## THE PROBLEM
Reproduce exactly the lines from the top of the records below through the line holding "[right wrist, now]".

## WORKING DATA
========
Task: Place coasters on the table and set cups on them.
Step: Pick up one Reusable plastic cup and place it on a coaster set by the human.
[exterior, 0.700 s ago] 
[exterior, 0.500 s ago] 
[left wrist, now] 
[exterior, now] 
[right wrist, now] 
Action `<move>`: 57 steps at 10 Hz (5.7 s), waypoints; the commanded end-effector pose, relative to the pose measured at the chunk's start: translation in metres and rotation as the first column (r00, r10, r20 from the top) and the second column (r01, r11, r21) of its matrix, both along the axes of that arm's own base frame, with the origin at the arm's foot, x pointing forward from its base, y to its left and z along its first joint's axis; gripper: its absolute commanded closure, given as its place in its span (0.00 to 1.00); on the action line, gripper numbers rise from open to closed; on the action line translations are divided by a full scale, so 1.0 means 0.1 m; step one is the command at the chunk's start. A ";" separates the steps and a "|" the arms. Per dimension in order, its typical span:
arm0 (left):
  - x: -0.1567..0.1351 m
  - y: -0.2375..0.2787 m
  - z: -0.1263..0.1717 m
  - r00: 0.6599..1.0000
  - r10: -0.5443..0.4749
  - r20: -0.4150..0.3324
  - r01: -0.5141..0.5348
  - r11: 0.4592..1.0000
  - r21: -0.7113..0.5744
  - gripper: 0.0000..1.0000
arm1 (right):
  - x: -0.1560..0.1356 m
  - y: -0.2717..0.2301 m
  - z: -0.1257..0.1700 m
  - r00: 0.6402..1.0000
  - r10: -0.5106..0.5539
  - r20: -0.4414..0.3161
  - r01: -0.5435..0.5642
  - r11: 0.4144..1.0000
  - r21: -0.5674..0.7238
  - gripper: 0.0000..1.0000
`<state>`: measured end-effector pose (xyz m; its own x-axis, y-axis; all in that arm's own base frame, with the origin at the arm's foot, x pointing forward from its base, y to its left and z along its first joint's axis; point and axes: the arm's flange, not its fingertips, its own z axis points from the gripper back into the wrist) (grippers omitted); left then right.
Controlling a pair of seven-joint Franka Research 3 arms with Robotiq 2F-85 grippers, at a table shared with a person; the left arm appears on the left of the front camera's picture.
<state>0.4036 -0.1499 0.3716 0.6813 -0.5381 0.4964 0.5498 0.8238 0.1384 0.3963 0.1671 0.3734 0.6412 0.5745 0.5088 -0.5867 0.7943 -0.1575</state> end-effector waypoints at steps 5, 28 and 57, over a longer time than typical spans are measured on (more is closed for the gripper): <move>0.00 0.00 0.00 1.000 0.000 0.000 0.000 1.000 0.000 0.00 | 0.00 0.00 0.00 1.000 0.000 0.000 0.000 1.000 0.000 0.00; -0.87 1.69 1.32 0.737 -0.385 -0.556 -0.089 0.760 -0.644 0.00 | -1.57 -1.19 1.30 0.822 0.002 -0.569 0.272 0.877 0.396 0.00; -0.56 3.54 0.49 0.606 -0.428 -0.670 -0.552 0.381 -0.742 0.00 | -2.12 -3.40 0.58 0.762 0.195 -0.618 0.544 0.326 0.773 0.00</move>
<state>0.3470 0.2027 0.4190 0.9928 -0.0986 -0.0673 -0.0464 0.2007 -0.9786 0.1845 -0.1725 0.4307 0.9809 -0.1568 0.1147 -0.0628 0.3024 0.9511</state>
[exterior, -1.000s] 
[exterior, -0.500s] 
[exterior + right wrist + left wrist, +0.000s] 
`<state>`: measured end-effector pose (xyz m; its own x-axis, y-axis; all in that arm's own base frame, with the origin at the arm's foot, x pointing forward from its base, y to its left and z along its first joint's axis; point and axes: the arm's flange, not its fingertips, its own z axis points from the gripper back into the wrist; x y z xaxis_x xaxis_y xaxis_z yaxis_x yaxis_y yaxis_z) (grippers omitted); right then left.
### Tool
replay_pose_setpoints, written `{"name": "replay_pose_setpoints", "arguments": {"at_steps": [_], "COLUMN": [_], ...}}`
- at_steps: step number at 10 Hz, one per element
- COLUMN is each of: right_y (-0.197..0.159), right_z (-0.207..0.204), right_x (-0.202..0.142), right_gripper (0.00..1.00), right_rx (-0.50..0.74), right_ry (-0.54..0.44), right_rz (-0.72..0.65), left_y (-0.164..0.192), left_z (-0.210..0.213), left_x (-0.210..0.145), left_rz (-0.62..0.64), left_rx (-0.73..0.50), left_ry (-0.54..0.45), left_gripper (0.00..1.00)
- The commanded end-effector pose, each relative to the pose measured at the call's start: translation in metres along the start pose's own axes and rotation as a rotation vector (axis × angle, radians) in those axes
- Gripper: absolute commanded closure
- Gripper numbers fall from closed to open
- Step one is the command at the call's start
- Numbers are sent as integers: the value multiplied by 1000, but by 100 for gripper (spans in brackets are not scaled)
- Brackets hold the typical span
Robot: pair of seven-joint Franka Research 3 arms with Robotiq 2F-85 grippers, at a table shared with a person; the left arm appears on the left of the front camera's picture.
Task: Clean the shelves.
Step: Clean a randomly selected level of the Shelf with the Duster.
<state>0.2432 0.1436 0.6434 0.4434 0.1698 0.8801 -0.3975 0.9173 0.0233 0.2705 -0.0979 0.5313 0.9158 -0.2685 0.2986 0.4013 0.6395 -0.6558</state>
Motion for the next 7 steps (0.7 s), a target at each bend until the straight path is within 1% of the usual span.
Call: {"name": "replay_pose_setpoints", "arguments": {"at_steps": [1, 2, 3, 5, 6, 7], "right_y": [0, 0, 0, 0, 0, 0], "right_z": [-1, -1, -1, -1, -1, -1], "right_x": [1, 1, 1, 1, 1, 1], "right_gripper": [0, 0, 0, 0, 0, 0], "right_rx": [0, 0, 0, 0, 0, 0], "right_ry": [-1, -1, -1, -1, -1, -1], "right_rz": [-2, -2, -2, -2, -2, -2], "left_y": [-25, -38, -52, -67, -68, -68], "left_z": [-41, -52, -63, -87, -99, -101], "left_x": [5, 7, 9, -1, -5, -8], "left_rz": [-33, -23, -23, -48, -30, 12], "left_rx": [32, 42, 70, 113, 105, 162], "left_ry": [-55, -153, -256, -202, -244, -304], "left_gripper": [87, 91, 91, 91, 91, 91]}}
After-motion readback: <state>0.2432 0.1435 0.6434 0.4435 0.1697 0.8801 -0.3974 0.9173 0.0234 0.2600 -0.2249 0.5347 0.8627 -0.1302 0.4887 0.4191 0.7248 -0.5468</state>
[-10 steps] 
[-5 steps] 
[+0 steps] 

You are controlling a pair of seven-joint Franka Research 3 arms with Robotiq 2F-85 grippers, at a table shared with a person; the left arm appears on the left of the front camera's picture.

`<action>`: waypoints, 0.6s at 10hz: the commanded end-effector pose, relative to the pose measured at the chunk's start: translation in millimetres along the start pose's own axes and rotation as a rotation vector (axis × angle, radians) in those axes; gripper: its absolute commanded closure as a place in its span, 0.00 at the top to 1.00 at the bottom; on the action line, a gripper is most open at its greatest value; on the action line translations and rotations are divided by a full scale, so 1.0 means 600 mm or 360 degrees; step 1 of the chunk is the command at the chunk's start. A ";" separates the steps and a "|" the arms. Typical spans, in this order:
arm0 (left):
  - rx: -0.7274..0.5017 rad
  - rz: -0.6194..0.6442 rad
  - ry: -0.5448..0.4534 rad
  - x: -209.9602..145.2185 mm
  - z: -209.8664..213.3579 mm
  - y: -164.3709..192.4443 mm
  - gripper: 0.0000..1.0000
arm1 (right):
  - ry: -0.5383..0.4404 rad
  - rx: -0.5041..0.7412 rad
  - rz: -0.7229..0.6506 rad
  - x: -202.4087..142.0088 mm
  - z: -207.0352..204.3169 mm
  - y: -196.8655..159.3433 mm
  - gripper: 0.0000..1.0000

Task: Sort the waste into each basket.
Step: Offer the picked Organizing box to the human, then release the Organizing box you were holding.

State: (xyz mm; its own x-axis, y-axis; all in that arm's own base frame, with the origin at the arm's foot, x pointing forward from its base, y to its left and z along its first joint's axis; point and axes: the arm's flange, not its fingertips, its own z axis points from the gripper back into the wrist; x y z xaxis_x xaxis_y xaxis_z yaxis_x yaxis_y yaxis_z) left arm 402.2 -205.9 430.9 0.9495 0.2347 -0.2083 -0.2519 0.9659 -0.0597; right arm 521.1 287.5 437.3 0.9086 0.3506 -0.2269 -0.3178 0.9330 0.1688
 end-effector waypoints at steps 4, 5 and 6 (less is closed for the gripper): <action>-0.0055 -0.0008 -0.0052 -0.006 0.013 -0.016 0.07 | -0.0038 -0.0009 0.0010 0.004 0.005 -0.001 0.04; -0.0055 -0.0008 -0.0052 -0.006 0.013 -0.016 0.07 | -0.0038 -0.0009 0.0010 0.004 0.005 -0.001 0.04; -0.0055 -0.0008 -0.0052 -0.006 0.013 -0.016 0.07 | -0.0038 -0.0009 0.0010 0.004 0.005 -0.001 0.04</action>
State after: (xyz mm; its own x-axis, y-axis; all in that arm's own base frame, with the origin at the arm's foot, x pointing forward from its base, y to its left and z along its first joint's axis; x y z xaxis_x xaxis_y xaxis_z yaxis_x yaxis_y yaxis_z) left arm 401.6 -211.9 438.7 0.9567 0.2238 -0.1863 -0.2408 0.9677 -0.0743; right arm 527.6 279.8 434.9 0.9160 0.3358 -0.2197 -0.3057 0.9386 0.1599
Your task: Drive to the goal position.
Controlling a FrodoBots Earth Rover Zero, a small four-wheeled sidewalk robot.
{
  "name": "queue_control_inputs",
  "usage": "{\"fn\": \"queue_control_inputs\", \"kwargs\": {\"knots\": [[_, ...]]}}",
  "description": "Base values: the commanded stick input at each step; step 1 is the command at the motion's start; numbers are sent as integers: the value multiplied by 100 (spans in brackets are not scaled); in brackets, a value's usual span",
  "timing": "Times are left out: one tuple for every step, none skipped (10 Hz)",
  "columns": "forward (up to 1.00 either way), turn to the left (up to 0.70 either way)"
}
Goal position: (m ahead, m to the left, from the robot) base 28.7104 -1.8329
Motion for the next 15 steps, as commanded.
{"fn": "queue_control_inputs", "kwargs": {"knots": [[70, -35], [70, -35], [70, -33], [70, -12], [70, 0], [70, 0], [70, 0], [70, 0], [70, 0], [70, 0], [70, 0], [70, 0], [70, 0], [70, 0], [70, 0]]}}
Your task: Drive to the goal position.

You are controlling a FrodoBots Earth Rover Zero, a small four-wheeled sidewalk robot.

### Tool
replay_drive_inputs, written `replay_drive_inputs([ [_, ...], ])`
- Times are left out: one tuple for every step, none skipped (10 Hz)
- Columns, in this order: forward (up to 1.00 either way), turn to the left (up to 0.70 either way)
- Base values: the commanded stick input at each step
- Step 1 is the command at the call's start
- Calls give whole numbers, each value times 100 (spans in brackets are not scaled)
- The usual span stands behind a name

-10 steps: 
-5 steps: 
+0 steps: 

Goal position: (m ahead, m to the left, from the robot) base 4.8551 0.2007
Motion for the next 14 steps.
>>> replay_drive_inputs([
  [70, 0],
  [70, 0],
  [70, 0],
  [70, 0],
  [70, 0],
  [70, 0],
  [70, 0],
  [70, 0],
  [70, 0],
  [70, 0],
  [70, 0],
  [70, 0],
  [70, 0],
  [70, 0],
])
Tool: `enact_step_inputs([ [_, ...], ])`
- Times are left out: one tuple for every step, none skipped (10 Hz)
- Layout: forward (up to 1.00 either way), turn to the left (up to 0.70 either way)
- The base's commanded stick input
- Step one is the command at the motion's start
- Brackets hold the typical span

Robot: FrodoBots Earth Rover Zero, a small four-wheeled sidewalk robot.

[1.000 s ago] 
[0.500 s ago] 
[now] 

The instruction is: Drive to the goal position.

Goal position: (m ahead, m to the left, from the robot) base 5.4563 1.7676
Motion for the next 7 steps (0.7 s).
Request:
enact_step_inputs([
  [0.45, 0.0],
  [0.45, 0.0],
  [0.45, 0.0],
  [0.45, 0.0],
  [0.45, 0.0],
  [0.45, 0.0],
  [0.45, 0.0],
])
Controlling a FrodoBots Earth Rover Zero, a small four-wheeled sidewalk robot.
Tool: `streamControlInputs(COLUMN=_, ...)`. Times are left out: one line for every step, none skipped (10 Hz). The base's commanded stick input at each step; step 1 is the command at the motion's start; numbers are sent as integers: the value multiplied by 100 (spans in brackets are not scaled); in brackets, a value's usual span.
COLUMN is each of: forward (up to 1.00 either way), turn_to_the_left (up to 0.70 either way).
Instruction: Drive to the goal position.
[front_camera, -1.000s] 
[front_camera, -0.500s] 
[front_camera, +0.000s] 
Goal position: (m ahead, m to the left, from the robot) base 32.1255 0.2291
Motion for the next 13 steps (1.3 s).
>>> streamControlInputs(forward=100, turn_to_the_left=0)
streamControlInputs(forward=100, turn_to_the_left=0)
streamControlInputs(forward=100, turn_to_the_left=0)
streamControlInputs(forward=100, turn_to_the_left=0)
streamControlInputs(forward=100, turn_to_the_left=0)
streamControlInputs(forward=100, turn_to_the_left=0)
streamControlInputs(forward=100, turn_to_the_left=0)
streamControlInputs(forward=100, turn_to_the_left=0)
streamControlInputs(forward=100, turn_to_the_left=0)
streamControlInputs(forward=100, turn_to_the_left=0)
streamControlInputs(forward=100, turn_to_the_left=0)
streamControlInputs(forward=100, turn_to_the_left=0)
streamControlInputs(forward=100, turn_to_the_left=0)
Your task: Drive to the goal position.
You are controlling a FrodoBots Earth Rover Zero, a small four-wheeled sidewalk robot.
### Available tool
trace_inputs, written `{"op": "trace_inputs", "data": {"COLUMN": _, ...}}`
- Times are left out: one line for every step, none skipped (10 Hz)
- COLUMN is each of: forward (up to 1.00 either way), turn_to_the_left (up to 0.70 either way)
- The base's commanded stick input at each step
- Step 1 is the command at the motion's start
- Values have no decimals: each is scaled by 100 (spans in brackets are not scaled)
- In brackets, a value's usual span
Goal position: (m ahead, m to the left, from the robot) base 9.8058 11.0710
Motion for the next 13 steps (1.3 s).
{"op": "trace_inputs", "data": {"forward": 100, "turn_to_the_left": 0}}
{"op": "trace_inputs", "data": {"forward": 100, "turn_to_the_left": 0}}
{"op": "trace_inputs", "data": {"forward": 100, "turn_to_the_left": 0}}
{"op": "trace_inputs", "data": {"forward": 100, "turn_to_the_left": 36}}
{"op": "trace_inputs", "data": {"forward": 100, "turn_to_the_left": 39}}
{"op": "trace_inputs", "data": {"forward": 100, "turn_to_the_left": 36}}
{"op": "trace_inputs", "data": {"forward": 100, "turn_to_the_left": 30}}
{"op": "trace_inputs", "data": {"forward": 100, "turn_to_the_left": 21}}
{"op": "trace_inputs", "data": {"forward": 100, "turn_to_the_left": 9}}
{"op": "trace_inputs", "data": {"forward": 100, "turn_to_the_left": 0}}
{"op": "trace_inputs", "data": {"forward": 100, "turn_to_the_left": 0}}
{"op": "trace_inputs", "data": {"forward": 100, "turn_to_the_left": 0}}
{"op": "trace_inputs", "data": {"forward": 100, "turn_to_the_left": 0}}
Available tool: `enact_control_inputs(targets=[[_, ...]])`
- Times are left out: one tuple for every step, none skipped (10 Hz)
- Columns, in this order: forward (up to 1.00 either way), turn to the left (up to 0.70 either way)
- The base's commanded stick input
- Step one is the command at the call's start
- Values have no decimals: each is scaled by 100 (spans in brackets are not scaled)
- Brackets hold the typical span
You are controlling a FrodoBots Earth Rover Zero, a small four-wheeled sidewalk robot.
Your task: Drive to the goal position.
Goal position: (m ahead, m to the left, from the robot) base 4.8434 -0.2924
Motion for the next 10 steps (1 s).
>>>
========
## SOLUTION TO THE PROBLEM
Task: Place coasters on the table and set cups on them.
Step: Pick up one Reusable plastic cup and place it on a coaster set by the human.
[exterior, 0.700 s ago] 
[exterior, 0.500 s ago] 
[left wrist, now] 
[exterior, now] 
[right wrist, now] 

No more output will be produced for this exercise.